A mobilização na área da saúde era intensa, com médicos e enfermeiros participando ativamente na luta por direitos. Tínhamos aliados valiosos dentro da infraestrutura de saúde, e essa parceria entre as necessidades da população e o profissionalismo dos trabalhadores da saúde nos levou a soluções mais estruturadas e organizadas. Essas soluções foram sendo implementadas gradualmente, atendendo às necessidades de uma cidade que já era metropolitana e servia não apenas a região, mas também o Brasil e outros países da América Latina. Muitos pacientes vinham de outros países para se tratar no Hospital das Clínicas.

A consciência e a participação dos profissionais da saúde foram fundamentais para continuarmos nossa luta e para interligarmos a saúde com outras áreas importantes, como educação, custo de vida, empregos e salários. Contamos com o diálogo aberto com figuras políticas como Paulo Eugênio Martins e, posteriormente, Montoro. Até mesmo Jânio Quadros reconheceu a importância de nossas propostas, destacando que, ao contrário de muitos que traziam apenas pedidos individuais, nós chegávamos com ideias e projetos concretos.

 Quais as áreas que suscitavam outros projetos concretos ligados às condições de vida?

Nossa atuação parecia estar em sintonia com os desejos dos governos locais. Lembro-me bem de quando lutamos pela implementação de creches. Em 1978 e 1979, período em que minha filha nasceu e eu servia como deputada estadual, conseguimos estabelecer uma infraestrutura básica de creches na Assembleia Legislativa.
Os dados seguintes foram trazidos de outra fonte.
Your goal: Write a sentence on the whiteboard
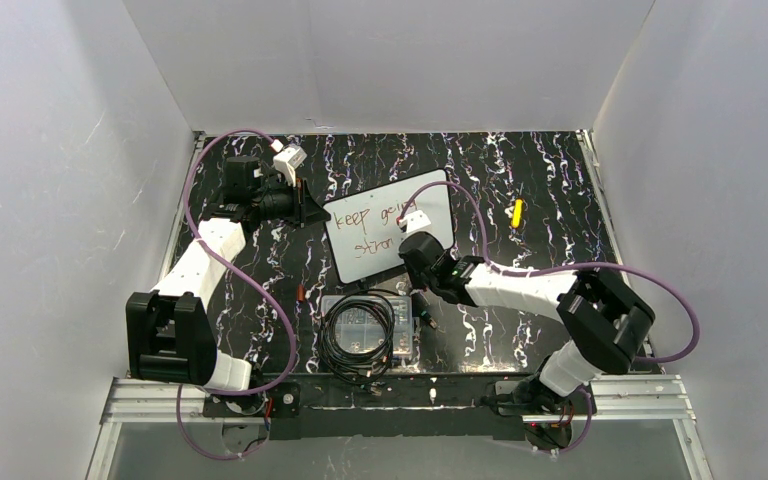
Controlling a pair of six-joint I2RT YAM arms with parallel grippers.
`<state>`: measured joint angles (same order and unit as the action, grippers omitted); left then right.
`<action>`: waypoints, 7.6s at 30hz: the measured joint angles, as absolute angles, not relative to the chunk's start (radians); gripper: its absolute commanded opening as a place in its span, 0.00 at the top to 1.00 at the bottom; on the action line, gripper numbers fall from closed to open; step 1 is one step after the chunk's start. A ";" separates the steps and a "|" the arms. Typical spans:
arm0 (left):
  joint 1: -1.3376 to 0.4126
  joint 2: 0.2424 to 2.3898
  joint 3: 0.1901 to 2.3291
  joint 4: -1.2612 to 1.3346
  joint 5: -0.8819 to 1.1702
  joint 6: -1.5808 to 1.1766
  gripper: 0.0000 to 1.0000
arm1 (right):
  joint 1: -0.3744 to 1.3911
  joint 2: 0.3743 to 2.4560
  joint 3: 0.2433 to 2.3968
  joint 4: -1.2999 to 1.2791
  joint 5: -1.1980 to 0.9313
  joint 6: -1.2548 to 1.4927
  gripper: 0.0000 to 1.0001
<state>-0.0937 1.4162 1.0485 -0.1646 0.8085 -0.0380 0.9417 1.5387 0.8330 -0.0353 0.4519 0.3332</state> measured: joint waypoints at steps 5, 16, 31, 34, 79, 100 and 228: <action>-0.094 1.416 1.048 -0.165 0.809 -0.038 1.00 | 0.936 1.548 0.840 -0.036 0.445 0.325 0.99; -0.093 1.416 1.048 -0.165 0.809 -0.038 1.00 | 0.936 1.549 0.843 -0.027 0.441 0.288 0.99; -0.093 1.416 1.048 -0.165 0.809 -0.038 1.00 | 0.936 1.549 0.819 -0.033 0.399 0.307 0.99; -0.093 1.416 1.048 -0.165 0.809 -0.038 1.00 | 0.936 1.549 0.819 -0.036 0.404 0.311 0.99; -0.093 1.416 1.048 -0.165 0.809 -0.039 1.00 | 0.936 1.549 0.803 -0.080 0.342 0.316 0.99; -0.093 1.416 1.048 -0.165 0.809 -0.042 1.00 | 0.925 1.423 0.770 -0.031 0.424 0.303 0.99; -0.093 1.414 1.048 -0.165 0.788 -0.044 0.65 | 0.884 1.354 0.819 -0.138 0.299 0.221 0.99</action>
<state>-0.0925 1.4143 1.0485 -0.1654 0.7876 -0.0444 0.8837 1.3540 0.8188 -0.1383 0.2989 0.2211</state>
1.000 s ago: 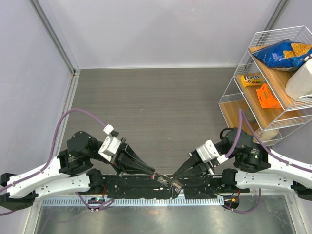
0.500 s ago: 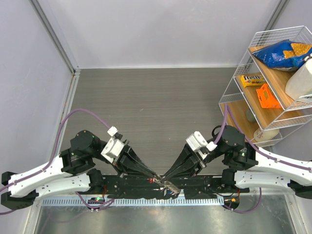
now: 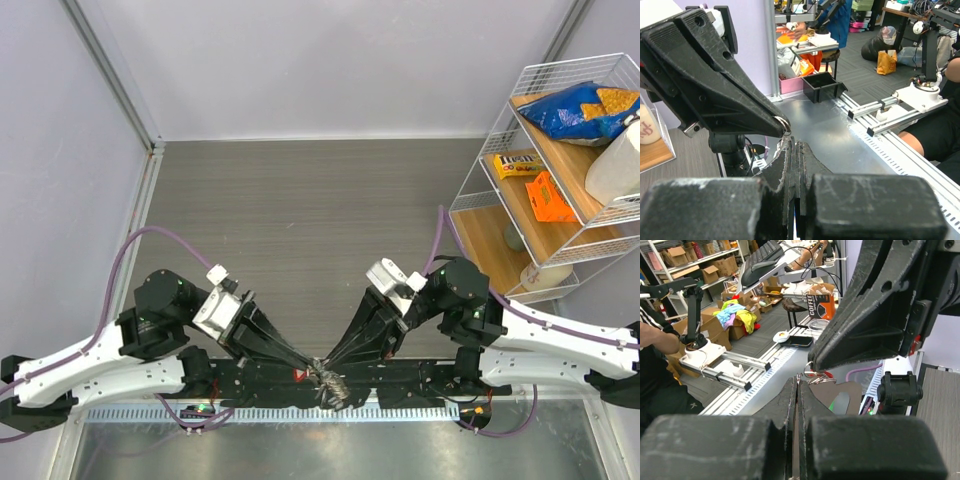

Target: Put the keys on the keyring

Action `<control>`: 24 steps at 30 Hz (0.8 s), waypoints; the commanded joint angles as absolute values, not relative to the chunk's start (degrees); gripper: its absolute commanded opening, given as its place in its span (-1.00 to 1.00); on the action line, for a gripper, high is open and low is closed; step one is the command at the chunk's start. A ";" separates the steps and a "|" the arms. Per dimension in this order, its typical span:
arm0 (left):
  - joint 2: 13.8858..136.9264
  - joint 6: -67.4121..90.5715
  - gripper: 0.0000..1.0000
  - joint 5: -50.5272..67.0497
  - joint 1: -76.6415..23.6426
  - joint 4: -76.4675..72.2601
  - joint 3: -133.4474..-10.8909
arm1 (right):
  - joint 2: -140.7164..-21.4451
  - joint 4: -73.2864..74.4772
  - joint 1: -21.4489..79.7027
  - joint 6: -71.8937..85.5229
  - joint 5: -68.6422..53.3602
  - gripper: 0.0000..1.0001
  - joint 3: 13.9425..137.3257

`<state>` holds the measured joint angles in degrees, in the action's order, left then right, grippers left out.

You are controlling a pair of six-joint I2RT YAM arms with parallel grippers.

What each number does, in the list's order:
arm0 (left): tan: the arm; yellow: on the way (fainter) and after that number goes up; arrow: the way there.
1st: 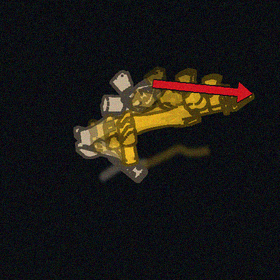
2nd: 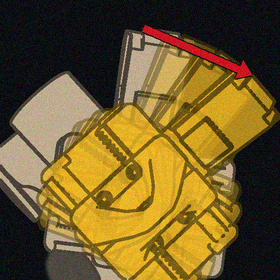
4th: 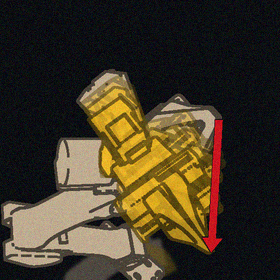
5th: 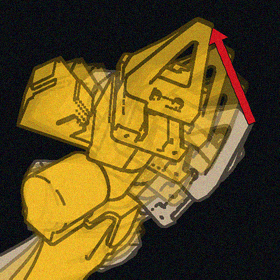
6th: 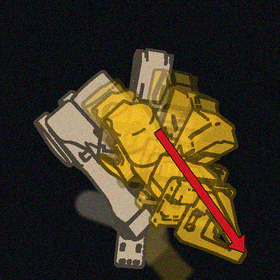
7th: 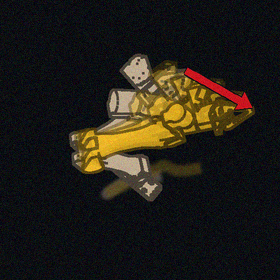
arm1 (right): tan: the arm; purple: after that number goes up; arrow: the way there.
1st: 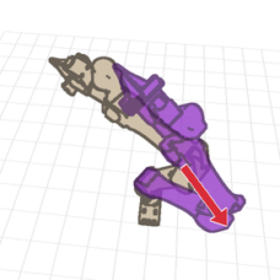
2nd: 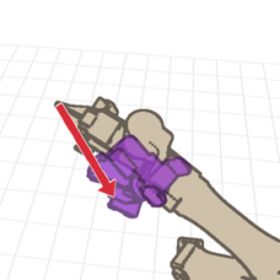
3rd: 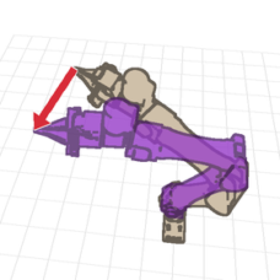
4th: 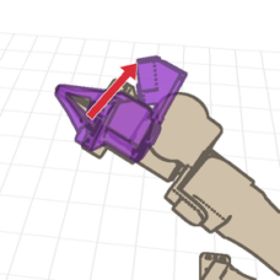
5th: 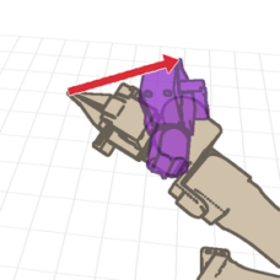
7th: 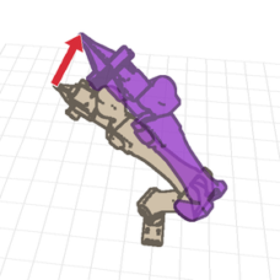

No entanto, havia uma necessidade generalizada de creches em todo o setor público. Retornei ao trabalho oito dias após o nascimento da minha filha, e foi nesse contexto que apresentamos a proposta de creches ao prefeito Reinaldo de Barros.

Ele recebeu bem a ideia, e conseguimos estabelecer 300 creches. Além disso, naquela localidade, conquistamos 25 escolas estaduais. Com o tempo, também alcançamos a implementação de uma rede de água e esgoto, apesar da resistência inicial da Sabesp. Em nossa última visita à companhia, levamos 40 ônibus cheios de pessoas reivindicando acesso à água.

A construção das escolas também levantou questões importantes. As pessoas perguntavam: ‘Vocês constroem escolas, mas como podemos garantir a qualidade da educação? Como acompanhar a metodologia de ensino?’

A qualidade da merenda escolar era outro ponto crítico. Era tão ruim que nem os animais a consumiriam. Durante meu mandato como deputada, levei essa questão para a Assembleia Legislativa. Num momento de intervalo, quando os deputados se reuniam para o lanche, apresentei a merenda escolar para que experimentassem o que estava sendo servido às crianças nas escolas. Esse ato foi documentado e acredito que possa ser encontrado nos arquivos da Folha de São Paulo.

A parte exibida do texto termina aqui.